Der letzte Badeort in der Emilia Romagna – hinter der Stadtgrenze von Cattolica beginnen schon die Marken – hat zwar den kleinsten und vermutlich am engsten bebauten Strand von allen. Doch auch dieses lebhafte Städtchen mit seiner hübschen Altstadt-Kulisse versprüht großen Charme.


Ressortleiterin Eva Fischl machte bei einer privaten Italienreise Halt in Rimini, unterstützt von der Tourismusorganisation Emilia Romagna.

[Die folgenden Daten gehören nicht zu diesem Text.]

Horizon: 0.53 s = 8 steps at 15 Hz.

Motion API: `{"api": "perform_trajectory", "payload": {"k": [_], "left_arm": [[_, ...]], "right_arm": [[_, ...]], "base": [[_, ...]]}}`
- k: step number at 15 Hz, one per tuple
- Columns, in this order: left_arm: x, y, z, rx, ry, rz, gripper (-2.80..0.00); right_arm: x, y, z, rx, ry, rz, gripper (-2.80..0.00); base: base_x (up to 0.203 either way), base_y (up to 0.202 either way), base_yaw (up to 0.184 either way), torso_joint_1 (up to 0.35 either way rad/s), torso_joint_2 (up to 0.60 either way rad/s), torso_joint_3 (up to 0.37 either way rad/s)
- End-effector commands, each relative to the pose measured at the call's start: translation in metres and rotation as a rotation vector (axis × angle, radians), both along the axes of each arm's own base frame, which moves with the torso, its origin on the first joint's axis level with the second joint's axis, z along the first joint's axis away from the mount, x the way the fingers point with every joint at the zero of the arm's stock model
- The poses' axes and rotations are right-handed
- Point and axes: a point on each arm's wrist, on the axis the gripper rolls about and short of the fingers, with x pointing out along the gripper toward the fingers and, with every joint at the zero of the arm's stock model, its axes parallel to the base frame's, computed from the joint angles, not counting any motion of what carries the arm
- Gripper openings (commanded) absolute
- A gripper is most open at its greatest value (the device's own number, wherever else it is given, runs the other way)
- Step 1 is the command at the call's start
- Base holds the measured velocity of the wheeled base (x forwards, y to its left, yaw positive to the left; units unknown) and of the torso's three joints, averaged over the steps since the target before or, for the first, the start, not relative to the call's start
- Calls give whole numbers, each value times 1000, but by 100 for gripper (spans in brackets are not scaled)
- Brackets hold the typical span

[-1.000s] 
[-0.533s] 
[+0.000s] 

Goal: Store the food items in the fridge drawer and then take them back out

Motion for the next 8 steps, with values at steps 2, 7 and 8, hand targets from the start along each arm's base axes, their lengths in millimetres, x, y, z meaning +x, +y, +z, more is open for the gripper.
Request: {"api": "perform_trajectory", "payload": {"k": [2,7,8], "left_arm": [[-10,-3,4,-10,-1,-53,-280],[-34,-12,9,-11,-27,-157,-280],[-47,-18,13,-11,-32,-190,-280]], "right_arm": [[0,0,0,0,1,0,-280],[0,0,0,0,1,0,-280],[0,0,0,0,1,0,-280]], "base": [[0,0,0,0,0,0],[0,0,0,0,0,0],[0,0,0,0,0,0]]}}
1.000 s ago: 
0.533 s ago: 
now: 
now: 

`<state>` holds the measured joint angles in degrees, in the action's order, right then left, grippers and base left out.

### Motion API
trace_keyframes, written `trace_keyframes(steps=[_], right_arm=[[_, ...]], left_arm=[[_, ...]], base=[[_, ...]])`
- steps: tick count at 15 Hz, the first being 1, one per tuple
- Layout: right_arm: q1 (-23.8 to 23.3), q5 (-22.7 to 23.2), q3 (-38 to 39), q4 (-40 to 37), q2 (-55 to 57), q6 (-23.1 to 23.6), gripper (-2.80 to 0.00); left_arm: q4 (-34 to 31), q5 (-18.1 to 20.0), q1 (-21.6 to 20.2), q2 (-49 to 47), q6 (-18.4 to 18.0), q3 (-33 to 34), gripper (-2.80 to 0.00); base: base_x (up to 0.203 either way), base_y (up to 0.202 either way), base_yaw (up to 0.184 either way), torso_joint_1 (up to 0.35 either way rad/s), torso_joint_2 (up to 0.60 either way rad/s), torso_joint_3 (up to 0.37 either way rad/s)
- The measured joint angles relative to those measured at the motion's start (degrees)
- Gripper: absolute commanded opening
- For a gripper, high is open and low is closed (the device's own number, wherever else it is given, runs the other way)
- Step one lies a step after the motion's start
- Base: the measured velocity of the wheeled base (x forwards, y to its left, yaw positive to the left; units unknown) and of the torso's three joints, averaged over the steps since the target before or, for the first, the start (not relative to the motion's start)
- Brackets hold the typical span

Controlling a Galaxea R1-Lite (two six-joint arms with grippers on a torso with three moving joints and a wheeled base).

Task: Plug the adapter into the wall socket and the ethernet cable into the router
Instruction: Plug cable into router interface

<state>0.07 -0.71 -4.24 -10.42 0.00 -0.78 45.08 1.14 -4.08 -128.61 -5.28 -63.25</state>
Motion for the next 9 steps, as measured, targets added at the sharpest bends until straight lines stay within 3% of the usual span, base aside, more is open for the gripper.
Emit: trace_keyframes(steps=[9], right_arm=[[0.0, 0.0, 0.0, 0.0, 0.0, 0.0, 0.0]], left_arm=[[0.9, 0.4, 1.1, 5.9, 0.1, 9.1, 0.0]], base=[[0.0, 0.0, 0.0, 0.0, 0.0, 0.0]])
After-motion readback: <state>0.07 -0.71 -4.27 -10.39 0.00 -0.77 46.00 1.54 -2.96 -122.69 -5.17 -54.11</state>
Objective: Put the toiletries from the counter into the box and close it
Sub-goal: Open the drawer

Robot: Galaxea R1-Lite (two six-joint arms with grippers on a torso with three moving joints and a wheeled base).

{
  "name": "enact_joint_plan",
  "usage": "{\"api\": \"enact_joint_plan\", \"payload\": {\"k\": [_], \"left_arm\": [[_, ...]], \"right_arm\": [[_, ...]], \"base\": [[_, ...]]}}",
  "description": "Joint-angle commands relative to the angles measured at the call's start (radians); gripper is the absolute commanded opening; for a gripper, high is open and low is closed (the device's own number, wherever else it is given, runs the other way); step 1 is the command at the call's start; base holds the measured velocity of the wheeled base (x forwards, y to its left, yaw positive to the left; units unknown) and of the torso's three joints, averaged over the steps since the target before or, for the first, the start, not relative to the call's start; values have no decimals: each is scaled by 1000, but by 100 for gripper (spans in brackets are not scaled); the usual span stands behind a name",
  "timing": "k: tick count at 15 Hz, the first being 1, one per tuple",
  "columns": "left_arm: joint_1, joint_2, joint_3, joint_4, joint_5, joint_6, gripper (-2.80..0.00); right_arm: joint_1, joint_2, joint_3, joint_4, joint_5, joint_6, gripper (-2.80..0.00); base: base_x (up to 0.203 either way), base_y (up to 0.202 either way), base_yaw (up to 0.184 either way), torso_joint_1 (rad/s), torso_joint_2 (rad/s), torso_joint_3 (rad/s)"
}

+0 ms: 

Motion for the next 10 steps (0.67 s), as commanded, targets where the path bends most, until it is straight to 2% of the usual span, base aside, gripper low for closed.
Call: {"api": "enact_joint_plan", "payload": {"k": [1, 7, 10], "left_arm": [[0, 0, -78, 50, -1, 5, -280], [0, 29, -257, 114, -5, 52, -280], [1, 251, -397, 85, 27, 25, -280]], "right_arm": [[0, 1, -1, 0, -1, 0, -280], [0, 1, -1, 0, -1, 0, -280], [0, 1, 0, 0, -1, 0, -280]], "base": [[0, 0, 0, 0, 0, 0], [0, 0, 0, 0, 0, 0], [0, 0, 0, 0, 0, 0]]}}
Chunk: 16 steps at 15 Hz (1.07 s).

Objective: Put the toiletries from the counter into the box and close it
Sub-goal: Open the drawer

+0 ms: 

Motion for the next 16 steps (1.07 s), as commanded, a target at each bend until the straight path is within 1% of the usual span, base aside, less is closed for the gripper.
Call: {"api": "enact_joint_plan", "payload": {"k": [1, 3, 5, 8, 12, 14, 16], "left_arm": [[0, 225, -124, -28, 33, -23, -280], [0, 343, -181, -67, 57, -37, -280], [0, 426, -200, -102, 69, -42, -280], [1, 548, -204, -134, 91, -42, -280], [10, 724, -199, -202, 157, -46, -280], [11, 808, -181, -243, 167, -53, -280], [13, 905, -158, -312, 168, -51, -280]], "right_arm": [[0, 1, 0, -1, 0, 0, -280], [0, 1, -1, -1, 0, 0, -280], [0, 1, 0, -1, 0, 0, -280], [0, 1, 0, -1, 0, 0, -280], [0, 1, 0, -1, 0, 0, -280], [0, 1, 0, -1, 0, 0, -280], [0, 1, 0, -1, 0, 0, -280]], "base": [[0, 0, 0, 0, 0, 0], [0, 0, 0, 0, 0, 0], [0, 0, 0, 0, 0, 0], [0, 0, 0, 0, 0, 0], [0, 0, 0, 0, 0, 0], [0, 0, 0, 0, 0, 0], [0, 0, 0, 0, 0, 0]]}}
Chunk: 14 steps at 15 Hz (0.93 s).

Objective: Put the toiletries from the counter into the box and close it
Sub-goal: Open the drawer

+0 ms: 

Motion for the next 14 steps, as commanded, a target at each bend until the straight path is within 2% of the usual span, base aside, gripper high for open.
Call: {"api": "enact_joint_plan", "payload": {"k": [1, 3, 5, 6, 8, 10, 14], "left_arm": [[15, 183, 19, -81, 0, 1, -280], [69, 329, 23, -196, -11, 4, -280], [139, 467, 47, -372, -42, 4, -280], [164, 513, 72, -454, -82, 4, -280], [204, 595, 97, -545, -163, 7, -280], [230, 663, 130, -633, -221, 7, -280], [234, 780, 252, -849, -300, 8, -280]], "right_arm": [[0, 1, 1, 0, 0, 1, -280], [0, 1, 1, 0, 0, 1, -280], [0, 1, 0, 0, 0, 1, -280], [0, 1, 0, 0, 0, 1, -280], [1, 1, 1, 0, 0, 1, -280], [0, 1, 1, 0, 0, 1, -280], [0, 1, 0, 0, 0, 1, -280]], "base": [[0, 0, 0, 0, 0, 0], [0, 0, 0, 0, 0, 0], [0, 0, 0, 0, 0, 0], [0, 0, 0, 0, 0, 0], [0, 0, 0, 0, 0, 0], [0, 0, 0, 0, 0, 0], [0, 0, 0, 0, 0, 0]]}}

Rimini liegt im Süden der italienischen Region Emilia Romagna an der Adriaküste. Wie Perlen an einer Kette reihen sich dort die Badeorte aneinander, von den Lidi di Comacchio ganz im Norden über Cesenatico bis Cattolica im Süden. Im bergigen Hinterland von Rimini liegt auch der Kleinstaat San Marino, eine der ältesten Republiken der Welt.

ANREISEN

Mit dem Auto über den Brenner dauert die Anreise etwa neun bis zehn Stunden. Rimini ist aber aus Bayern auch gut mit dem Zug erreichbar und hat auch einen eigenen Flughafen – benannt nach Fellini.

ÜBERNACHTEN
Von den zwölf Badeorten der Emilia Romagna weist Rimini mit 213000 Gästebetten und 1400 Hotels die größte Angebotsdichte auf – da ist für jeden Geschmack etwas dabei. Ein nettes 4-Sterne-Hotel – das Hotel Life – liegt zum Beispiel im Vorort Viserbella an der Strandpromenade, Infos unter www.hotellife.it/de.

PROBIEREN
Was für das restliche Italien die Pizza ist, ist in der Emilia Romagna die Piadina – ein traditionelles Fladenbrot, das variantenreich belegt wird. Streetfood kann so lecker sein!